Os resultados foram surpreendentes.

Como escreveu o historiador Emanuel Ringelblum, que narrou a vida no gueto, em novembro de 1941: “A epidemia de tifo diminuiu um pouco – apenas no inverno, quando geralmente piora. A taxa de epidemia caiu cerca de 40%. Eu ouvi isso dos farmacêuticos, e a mesma coisa dos médicos e do hospital.

Os pesquisadores têm o cuidado de observar que a redução na transmissão de doenças correspondeu a um aumento nas parcelas de alimentos para o gueto. Menos moradores estavam morrendo de fome, para que o sistema imunológico pudesse combater melhor o patógeno.

Mas essa explicação por si só não é suficiente. Nas condições apertadas, imundas e famintas do gueto, as campanhas de higiene e de distanciamento social salvaram inúmeras vidas.

Uma criança morrendo nas ruas do gueto de Varsóvia (foto de Heinz Joest, sargento da Wehrmacht, Wikimedia Commons)
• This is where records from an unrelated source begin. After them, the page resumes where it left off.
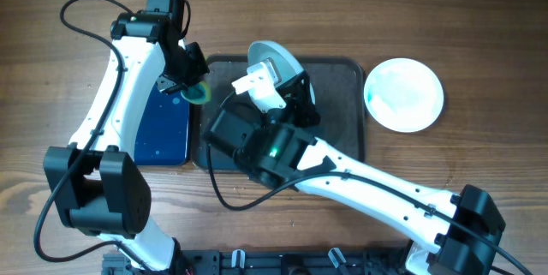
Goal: Clean dirty plates on tray and stack at the side
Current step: 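Lift the scrubbed plate with the right gripper and move the sponge left, then place the plate on the stack right of the tray, release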
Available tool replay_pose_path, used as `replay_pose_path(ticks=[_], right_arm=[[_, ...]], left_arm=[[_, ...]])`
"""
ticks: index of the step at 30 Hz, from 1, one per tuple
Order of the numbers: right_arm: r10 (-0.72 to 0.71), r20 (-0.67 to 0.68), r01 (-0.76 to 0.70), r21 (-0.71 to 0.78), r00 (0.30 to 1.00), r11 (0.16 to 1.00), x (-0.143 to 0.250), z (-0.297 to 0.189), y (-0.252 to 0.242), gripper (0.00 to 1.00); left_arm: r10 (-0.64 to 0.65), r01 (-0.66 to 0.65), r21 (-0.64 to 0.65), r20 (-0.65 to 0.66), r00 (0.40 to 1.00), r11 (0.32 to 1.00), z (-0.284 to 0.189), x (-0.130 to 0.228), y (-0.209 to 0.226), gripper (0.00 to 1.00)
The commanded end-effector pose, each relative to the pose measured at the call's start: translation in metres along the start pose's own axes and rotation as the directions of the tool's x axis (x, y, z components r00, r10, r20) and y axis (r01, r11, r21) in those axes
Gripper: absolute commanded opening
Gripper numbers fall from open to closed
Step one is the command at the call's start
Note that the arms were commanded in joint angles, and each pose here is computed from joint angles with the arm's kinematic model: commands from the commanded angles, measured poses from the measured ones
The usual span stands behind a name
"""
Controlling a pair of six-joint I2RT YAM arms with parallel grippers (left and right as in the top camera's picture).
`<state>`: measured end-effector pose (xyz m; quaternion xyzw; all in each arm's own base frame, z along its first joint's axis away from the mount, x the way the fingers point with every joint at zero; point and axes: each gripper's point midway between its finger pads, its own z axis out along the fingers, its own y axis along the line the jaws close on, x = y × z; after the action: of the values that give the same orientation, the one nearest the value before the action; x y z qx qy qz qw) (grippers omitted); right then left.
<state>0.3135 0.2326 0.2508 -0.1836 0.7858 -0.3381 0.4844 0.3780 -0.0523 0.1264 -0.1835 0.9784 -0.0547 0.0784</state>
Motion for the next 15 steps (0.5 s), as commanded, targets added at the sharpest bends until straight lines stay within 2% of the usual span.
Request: replay_pose_path(ticks=[1,4,6,7,9,12,15], right_arm=[[0.131,-0.213,-0.183,-0.242,0.968,0.953,0.027,0.012,0.033,0.04],[0.128,-0.435,-0.329,-0.425,0.891,0.843,0.051,0.022,0.059,0.04],[0.114,-0.601,-0.501,-0.530,0.791,0.684,0.061,0.025,0.075,0.04],[0.122,-0.663,-0.582,-0.536,0.739,0.611,0.062,0.032,0.073,0.04],[0.172,-0.748,-0.708,-0.490,0.641,0.508,0.065,0.056,0.054,0.04],[0.253,-0.827,-0.830,-0.377,0.502,0.412,0.081,0.095,0.015,0.04],[0.367,-0.867,-0.900,-0.184,0.338,0.395,0.123,0.139,-0.037,0.04]], left_arm=[[0.022,-0.022,0.015,-0.007,1.000,1.000,-0.001,0.003,-0.003,0.04],[0.018,-0.018,0.015,-0.007,1.000,1.000,-0.001,0.003,-0.003,0.04],[0.019,-0.019,0.015,-0.008,1.000,1.000,-0.001,0.003,-0.003,0.04],[0.019,-0.019,0.014,-0.010,1.000,1.000,-0.001,0.003,-0.003,0.04],[0.020,-0.020,0.014,-0.010,1.000,1.000,-0.001,0.003,-0.003,0.04],[0.021,-0.020,0.030,-0.011,1.000,0.999,-0.001,0.003,-0.006,0.04],[0.021,-0.020,0.038,-0.014,1.000,0.999,-0.001,0.004,-0.008,0.04]])
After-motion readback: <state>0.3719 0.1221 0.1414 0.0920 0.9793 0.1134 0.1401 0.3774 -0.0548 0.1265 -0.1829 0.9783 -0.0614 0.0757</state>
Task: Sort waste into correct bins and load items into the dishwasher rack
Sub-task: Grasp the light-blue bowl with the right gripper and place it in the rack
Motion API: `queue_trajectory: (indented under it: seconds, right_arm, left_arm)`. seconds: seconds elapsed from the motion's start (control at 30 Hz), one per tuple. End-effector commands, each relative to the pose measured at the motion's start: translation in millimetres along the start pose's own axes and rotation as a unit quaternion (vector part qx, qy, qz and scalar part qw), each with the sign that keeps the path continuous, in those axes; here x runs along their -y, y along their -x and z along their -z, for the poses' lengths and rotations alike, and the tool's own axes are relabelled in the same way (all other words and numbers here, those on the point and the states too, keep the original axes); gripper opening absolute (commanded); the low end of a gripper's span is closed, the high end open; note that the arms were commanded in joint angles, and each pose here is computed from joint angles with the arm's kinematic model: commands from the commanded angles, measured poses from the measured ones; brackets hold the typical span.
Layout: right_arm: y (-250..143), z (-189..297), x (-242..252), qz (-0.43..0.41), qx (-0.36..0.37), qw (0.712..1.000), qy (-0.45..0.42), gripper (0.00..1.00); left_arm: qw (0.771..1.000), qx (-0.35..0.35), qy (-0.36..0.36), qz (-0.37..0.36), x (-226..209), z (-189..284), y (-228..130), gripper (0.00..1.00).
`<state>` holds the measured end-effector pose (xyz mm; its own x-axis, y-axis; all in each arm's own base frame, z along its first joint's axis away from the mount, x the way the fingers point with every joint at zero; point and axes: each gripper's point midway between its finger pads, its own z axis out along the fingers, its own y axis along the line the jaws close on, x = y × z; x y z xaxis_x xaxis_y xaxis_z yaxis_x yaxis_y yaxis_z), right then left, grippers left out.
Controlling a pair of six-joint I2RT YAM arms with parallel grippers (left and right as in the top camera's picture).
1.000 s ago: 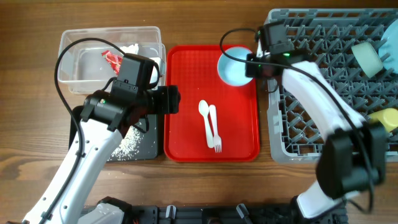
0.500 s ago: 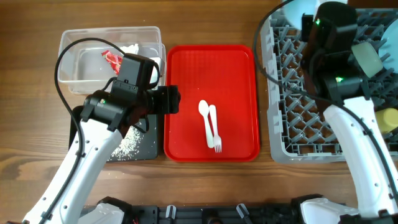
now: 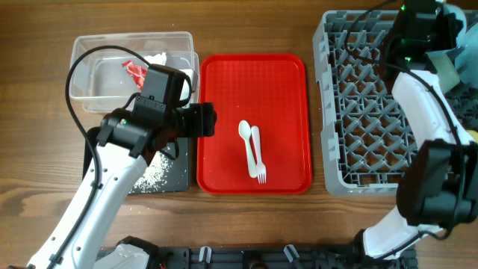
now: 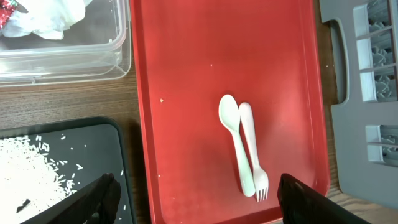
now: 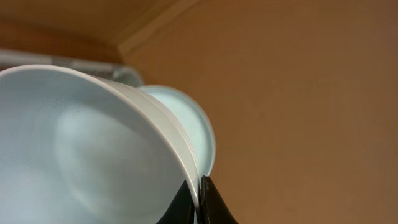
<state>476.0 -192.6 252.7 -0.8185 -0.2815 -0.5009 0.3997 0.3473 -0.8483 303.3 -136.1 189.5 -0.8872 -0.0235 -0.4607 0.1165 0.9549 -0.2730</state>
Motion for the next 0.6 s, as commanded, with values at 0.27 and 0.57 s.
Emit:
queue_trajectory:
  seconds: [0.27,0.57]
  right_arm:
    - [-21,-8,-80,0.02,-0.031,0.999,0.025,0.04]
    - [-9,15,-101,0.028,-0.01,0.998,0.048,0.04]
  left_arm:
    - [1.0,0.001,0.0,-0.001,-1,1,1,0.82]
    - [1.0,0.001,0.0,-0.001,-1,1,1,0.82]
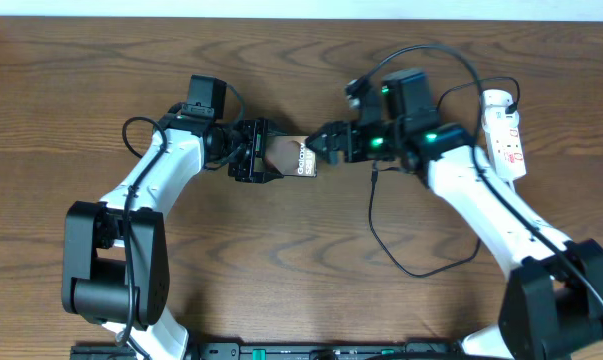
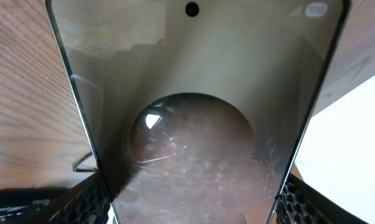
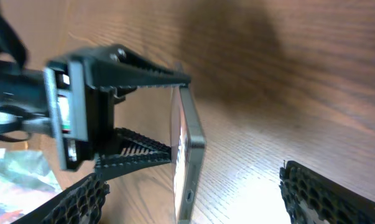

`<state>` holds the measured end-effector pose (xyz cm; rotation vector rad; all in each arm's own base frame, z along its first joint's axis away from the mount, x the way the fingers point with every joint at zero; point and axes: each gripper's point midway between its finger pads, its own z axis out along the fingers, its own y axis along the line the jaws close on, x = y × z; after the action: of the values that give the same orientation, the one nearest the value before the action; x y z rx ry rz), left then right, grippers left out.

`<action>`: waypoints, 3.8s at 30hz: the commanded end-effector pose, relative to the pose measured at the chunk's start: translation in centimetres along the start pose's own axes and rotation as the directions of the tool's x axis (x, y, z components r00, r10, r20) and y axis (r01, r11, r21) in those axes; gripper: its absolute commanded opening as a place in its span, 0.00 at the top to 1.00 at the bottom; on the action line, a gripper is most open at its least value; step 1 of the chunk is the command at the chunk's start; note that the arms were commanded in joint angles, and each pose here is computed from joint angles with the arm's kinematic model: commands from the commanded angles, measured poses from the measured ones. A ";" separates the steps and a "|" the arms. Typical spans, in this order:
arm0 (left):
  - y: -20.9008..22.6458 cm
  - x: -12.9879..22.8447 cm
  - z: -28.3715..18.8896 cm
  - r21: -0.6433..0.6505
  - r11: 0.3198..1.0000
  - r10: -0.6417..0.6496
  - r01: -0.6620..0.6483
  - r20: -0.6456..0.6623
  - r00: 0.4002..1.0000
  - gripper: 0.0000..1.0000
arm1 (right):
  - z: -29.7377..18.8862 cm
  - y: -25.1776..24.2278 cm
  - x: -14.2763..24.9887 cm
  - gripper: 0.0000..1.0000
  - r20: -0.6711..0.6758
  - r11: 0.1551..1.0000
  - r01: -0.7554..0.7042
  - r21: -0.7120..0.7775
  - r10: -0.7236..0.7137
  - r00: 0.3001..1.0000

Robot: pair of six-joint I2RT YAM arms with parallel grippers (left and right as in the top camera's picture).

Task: Plug charger to phone and switch on socket
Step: 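Move the right gripper to the phone's bottom edge and grasp it, then open the left gripper and pull the phone away with the right gripper, then hold the phone upright in the right gripper near the power strip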

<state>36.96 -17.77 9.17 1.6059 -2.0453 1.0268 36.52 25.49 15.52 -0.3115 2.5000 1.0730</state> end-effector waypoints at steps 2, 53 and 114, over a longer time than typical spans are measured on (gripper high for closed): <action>-1.4 1.5 -1.3 0.046 0.999 0.022 -0.021 -0.026 0.999 0.93 | 2.1 0.4 0.6 0.12 -0.016 1.000 0.008 0.030 -0.007 1.000; -1.2 3.7 -1.5 0.031 1.000 0.006 -0.001 -0.156 0.988 0.93 | 6.0 1.9 1.0 0.99 0.022 0.997 -0.005 0.074 0.004 1.000; -8.0 4.0 -2.6 0.275 0.549 0.789 -0.789 0.143 0.598 0.61 | -10.7 -1.4 -9.4 0.99 0.382 0.927 -0.354 -0.121 0.373 0.846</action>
<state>42.58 -19.50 14.99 0.6919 -2.7715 1.6778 42.40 17.15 23.48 0.3683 2.2534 1.1521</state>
“Não há outras hipóteses alternativas razoáveis [a essas campanhas] para explicar o desaparecimento precoce da epidemia no início do inverno”, disseram os pesquisadores, depois de modelar vários cenários na busca pelo que aconteceu.

Modelos matemáticos baseados em relatos de casos anteriores a novembro de 1941 sugerem que mais de 300.000 deveriam ter contraído a doença, três vezes o número que realmente o fizeram.

“É uma das grandes histórias médicas de todos os tempos”, disse o médico e historiador Howard Markel, que cunhou o termo “achatar a curva”, ao The Christian Science Monitor.

“Devemos ter coragem e inspiração da coragem, bravura e união de médicos, enfermeiros e pacientes para combater um inimigo infeccioso. Precisamos fazer isso hoje, e eles fizeram isso em circunstâncias muito mais terríveis”, disse ele.

No final, até 30.000 moradores do gueto morreram de tifo quando o gueto foi liquidado e seus moradores foram enviados para morrer nas câmaras de gás de Treblinka, com muito mais sucumbindo durante o período a uma combinação de fome e tifo.